Health Policy and Health Services Research
Background: Provider efforts to limit overuse of low value healthcare are often complicated by patient concerns that they are being denied necessary care. Improved communication may help mitigate this concern. Sometimes, providers communicate with patients using probabilistic messages that emphasize risks and benefits. Alternatively, narrative approaches use patient stories to guide choices and have been shown to improve health communication. This strategy, however, has not yet been applied to communication about low value care. The goal of this study is to examine whether narrative approaches increase patient satisfaction with the decision to forgo low value care in the emergency department (ED).
Method: A pilot RCT was conducted at two tertiary care hospitals to compare narrative, probabilistic, and standard discharge instructions (the control group). Participants were enrolled at discharge (n=91) and included ED patients with 1) upper respiratory infections who were appropriately not treated with antibiotics or 2) low risk ankle injuries who were appropriately diagnosed without imaging. Each treatment group watched a two-minute video that used narrative or probabilistic elements to discuss decisions about low value care for the patients’ presenting diagnosis. Both video groups and the control group were compared across three outcomes using one-way ANOVA and χ2 tests: 1) patient satisfaction 2) physician trust, and 3) likelihood of returning after discharge.

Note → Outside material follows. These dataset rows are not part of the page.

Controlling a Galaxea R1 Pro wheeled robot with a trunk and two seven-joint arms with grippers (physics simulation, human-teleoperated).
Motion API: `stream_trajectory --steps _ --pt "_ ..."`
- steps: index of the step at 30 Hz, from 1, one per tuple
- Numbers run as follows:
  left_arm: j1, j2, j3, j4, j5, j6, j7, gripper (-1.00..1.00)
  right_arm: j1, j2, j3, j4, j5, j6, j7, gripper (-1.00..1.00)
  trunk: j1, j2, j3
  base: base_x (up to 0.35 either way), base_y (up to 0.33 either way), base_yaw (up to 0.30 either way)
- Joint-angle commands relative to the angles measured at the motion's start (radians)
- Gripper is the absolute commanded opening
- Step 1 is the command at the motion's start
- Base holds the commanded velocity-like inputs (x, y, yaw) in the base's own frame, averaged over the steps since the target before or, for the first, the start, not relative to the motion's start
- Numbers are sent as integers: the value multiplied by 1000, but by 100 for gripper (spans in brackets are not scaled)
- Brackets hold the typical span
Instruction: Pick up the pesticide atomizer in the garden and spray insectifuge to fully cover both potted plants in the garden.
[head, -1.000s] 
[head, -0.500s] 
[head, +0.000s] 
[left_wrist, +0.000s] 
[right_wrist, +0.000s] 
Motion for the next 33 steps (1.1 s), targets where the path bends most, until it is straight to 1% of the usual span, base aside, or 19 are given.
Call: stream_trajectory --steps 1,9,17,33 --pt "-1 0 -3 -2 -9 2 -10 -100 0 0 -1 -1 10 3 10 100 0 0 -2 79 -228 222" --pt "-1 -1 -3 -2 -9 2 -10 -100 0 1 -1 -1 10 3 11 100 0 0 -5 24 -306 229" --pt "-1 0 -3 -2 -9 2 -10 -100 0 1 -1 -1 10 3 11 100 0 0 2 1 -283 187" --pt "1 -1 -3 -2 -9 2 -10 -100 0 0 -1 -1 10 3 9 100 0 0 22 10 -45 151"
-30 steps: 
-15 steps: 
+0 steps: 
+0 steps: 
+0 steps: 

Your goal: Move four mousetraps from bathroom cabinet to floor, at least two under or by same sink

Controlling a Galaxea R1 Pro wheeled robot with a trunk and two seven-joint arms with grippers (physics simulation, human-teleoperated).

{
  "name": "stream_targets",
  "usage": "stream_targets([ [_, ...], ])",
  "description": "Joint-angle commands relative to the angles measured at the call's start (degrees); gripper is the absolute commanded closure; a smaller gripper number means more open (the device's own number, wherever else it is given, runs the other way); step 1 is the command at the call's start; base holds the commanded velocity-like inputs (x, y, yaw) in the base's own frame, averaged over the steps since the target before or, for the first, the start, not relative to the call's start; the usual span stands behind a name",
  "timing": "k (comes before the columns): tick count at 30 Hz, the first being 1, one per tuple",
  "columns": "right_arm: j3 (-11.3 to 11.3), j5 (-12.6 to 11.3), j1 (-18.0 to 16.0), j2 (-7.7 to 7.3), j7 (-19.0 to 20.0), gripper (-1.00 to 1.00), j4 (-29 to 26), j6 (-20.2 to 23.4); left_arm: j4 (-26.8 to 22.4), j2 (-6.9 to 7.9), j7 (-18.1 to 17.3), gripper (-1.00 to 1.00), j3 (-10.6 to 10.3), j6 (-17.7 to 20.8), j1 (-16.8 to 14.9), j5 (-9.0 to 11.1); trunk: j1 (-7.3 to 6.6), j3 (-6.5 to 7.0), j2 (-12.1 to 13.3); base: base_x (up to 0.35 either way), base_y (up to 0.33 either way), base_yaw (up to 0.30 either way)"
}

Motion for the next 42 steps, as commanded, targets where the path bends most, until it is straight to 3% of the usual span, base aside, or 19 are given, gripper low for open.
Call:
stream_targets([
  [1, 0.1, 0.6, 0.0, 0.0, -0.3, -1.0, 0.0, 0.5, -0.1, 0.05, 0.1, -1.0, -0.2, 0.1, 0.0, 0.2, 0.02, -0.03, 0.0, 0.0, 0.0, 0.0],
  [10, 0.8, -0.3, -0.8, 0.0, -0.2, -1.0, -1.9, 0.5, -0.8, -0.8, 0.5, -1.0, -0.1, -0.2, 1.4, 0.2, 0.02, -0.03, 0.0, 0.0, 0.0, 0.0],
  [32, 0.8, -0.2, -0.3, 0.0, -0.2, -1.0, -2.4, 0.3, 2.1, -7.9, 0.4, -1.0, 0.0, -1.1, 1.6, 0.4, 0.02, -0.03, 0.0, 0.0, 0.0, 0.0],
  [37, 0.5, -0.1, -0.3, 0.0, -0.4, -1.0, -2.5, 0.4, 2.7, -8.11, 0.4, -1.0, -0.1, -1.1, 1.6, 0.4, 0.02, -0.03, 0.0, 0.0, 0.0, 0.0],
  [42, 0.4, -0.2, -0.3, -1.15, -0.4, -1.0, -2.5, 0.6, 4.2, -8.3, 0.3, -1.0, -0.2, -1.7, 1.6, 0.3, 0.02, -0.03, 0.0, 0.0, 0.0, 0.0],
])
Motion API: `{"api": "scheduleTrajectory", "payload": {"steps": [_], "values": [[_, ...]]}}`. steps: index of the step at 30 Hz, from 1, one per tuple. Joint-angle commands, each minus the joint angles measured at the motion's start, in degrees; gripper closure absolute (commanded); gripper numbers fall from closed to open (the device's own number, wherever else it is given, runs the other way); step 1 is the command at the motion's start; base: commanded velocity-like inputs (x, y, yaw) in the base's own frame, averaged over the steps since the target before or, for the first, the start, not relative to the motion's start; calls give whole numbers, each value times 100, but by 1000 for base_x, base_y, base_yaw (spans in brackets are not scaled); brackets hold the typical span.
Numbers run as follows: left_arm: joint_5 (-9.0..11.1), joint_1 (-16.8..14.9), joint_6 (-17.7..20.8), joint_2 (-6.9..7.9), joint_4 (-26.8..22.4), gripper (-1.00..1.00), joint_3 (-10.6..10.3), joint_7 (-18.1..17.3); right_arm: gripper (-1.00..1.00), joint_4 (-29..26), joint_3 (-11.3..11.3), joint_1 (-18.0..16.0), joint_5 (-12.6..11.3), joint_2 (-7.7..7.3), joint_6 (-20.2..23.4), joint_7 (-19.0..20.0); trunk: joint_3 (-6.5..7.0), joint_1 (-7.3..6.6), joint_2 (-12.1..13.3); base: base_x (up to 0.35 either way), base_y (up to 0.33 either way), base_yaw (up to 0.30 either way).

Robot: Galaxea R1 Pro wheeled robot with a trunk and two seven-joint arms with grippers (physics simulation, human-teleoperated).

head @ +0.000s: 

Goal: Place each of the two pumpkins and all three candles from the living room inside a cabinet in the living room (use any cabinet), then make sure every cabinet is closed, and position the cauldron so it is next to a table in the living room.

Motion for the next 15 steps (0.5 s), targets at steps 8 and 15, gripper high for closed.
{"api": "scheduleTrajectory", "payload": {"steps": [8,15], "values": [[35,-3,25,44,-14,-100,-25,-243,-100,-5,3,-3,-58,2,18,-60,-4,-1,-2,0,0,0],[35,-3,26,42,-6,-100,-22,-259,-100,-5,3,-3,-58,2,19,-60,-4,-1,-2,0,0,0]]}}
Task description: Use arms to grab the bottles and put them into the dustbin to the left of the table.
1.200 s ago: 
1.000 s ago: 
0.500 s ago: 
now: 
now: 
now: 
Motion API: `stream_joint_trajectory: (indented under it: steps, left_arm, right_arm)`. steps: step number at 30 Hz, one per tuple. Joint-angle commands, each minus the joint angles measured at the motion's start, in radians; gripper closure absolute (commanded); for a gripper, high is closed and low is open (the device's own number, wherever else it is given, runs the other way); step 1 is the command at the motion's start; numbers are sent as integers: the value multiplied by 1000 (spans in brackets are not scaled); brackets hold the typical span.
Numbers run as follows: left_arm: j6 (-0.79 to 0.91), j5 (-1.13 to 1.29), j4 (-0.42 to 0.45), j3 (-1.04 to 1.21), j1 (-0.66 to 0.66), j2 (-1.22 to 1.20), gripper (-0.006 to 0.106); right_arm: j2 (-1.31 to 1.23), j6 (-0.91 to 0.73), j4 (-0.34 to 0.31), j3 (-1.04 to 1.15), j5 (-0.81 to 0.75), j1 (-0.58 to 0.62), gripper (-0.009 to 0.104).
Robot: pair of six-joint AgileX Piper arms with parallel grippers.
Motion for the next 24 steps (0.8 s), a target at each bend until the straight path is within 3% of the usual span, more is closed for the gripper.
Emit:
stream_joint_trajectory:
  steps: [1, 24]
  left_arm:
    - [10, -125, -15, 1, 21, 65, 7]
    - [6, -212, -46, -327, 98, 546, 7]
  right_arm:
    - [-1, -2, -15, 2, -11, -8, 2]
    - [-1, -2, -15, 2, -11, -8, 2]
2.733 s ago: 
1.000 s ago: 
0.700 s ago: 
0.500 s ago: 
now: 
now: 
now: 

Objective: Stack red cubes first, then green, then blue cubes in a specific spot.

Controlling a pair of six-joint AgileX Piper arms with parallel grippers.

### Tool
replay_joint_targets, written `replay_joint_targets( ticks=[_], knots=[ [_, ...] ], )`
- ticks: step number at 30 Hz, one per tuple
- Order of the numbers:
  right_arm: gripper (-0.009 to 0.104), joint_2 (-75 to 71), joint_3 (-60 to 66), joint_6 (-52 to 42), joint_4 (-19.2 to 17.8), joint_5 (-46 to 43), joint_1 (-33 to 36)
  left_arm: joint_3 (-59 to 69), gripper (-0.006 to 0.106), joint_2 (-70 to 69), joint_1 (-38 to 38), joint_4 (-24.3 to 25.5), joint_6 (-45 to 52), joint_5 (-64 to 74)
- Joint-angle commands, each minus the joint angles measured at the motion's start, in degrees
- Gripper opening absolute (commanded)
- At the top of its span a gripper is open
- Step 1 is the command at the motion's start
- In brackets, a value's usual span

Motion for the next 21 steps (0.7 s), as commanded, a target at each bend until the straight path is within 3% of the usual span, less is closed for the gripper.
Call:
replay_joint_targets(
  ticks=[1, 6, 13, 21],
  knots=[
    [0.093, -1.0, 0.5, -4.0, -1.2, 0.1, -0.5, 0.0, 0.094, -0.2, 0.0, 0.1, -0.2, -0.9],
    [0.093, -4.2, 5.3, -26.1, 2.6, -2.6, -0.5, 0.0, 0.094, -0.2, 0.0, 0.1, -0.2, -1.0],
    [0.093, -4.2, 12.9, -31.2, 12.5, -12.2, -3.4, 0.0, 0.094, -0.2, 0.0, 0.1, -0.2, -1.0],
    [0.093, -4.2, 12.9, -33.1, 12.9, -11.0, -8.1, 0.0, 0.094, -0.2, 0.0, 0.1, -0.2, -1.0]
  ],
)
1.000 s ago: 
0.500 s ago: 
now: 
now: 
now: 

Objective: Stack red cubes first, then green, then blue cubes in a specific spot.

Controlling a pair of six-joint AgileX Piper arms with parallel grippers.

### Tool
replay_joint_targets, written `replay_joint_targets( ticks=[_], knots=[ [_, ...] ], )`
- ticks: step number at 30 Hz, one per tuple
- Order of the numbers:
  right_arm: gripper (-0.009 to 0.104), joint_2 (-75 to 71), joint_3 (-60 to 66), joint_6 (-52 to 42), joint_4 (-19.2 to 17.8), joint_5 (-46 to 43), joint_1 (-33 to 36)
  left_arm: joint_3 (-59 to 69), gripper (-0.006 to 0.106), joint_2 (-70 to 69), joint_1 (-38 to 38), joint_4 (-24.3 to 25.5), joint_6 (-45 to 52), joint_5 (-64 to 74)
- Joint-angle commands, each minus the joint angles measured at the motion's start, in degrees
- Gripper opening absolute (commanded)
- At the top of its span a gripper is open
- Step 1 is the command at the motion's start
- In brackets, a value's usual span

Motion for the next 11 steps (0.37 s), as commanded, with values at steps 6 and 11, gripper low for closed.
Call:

Results: Overall, participants were satisfied with their care (median satisfaction score of 21 out of 25, IQR=7), had high physician trust scores (47 out of 50, IQR=7.25), and were unlikely to return for the presenting complaint (11.3%). The narrative arm had lower physician trust than the control group (42.75 vs 47.50, p=.047). There were no other differences in outcomes across the three arms.
Conclusion: The narrative video did not appear to impact satisfaction or rate of return of visits. This may be due to an ineffective intervention or because we were underpowered to detect small effects. The decrease in physician trust in the narrative group compared to the control group suggests a possible unintended consequence of the video intervention. The video may have called attention to the decision to forgo low value care, instead of helping to communicate the decision more effectively to the patient.